Classica commedia britannica, incentrata sullo scontro tra due figure femminili, che incarnano due generazioni, due culture, due modi d’intendere la vita

Un matrimonio all´inglese (Easy Virtue)

  Cultura e società  

I ruggenti anni 20 sono passati ... gli anni 30 sono solo all´inizio.

Il giovane John Whittaker (Ben Barnes), un romantico ragazzo inglese di buonissima famiglia, s’innamora perdutamente di Larita (Jessica Biel), una ragazza americana, sexy, affascinante, platinata e liberata, con la passione per le auto da corsa, e i due si sposano immediatamente.

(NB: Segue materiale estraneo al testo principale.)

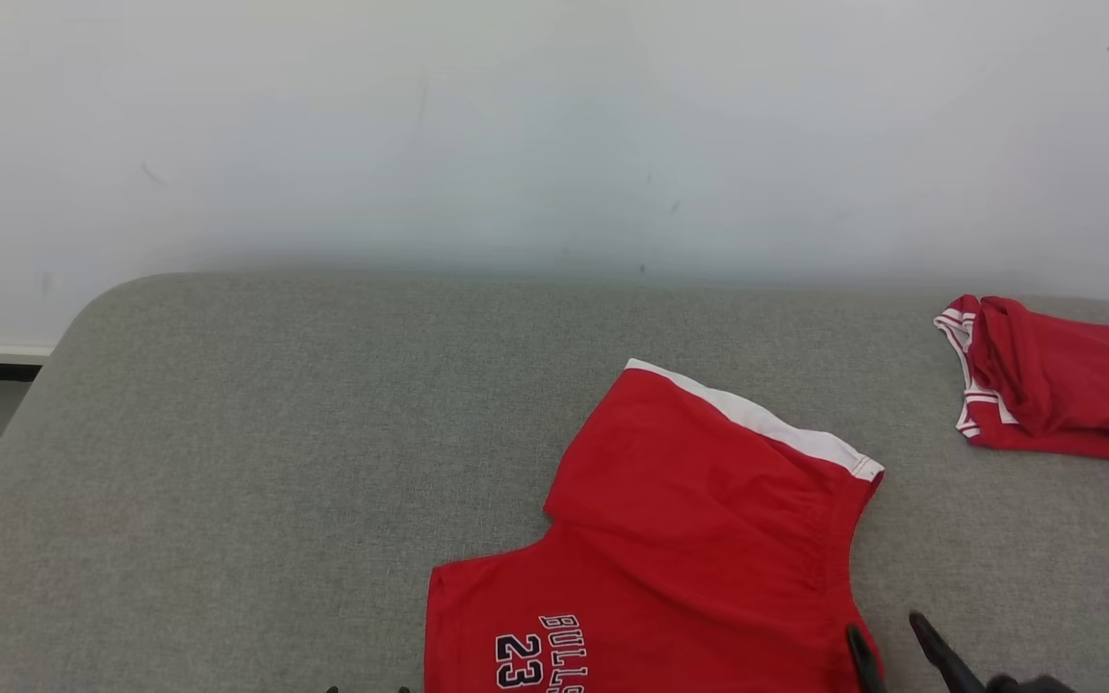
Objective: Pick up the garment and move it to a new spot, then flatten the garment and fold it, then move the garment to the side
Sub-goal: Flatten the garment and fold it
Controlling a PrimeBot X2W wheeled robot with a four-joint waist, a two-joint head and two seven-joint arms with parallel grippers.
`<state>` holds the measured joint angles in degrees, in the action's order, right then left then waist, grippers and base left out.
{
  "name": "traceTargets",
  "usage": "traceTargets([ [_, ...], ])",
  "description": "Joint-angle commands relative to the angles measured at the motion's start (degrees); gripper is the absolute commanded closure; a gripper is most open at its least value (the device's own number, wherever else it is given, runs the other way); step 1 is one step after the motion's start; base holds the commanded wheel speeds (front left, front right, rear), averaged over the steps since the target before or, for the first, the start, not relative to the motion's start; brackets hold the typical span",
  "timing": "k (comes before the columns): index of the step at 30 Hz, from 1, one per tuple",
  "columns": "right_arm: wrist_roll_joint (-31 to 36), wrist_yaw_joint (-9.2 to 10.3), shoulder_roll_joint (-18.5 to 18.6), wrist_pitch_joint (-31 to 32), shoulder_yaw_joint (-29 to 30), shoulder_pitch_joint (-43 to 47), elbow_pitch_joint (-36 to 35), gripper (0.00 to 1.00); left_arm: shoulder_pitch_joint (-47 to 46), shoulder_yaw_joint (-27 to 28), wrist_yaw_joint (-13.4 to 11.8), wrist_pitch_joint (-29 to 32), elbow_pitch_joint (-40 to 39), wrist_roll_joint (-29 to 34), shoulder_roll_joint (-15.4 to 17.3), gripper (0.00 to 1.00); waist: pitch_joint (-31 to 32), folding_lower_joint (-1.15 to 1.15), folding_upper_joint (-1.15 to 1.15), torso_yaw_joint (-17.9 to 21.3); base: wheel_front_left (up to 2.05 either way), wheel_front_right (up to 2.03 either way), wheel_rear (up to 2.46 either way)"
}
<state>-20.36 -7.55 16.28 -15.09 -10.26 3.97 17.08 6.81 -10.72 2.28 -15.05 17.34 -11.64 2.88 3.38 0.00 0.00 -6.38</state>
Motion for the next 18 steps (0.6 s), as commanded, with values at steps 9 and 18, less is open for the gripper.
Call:
traceTargets([
  [9, 1.3, 0.16, -2.0, 0.0, 3.7, 9.1, -1.4, 0.00, 3.6, -1.3, 2.0, -0.2, 1.7, 2.2, 0.0, 0.00, 0.2, 0.00, 0.00, 0.8, 0.00, 0.00, 0.00],
  [18, 1.8, 0.16, 0.5, 0.0, 2.7, 8.8, 1.8, 0.00, 4.4, -4.1, 4.2, -0.2, 6.8, 4.1, -0.2, 0.00, -0.3, 0.00, 0.00, 1.2, 0.00, 0.00, 0.00],
])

  Quando la coppia torna a casa, in Inghilterra, l’inserimento di Larita nella sua nuova famiglia non è affatto facile, nonostante l’immediata simpatia tra lei e il suocero (Colin Firth) silenzioso e sardonico. La madre di John, Mrs Whittaker (Kristin Scott-Thomas), una donna all’antica, che non è affatto un tipo tenero e accomodante ed è spalleggiata da due figlie gelose e frustrate, ha un’immediata reazione allergica nei confronti della moglie del figlio. Larita cerca di fare del suo meglio per tentare di adattarsi, ma sfuggire ai tranelli architettati dalla suocera non è una facile impresa. Presto, Larita comincia a capire la tattica messa in atto da Mrs Whittaker e realizza di dover reagire se non vuole rischiare di perdere John. Scoppia una guerra fatta di piccole astuzie e volano le prime scintille. Mrs Whittaker è decisa a sconfiggere la propria rivale e così cerca di manipolare ogni situazione, mentre Larita, con una calma disarmante, architetta sfacciate controffensive. Presto, la tattica manipolatrice di Mrs Whittaker inizia a dare i suoi frutti e John e Larita percepiscono che il loro amore rischia di svanire. In un grandioso finale, in cui i segreti del passato di Larita vengono rivelati, la ragazza riesce, finalmente, a fuggire dalla soffocante casa ... Il tutto avviene sotto gli occhi di Furber (Kris Marshall), un maggiordomo disincantato e con un debole per il bere.

Il film si basa sull’omonima opera teatrale di Noel Coward, scritta nel 1924, a soli 23 anni, che ha riscosso un notevole successo ed è stata portata sullo schermo nel 1928 da un giovane Alfred Hitchcock, che ne produsse una versione muta.

Il film, diretto dall’australiano Stephan Elliott, è caratterizzato da una sceneggiatura, scritta dal regista e da Noel Coward, che offre dialoghi serrati e scoppiettanti, battute taglienti e sarcastiche. Particolarmente gradevoli i duelli verbali, solo in apparenza in punta di fioretto, tra la moglie e la madre di JohnBiel e la Scott-Thomas, o quella tra quest’ultima e Firth. Si ride spesso. Kristin Scott-Thomas è splendidamente odiosa, Colin Firth gioca bene di rimessa e la Biel, di fronte a loro, fa quel che può.

La commedia, romantica, è prodotta da Ealing Studios, Fragile Films, Endgame Entertainment e BBC Films e distribuita da Eagle Pictures ed è da vedere.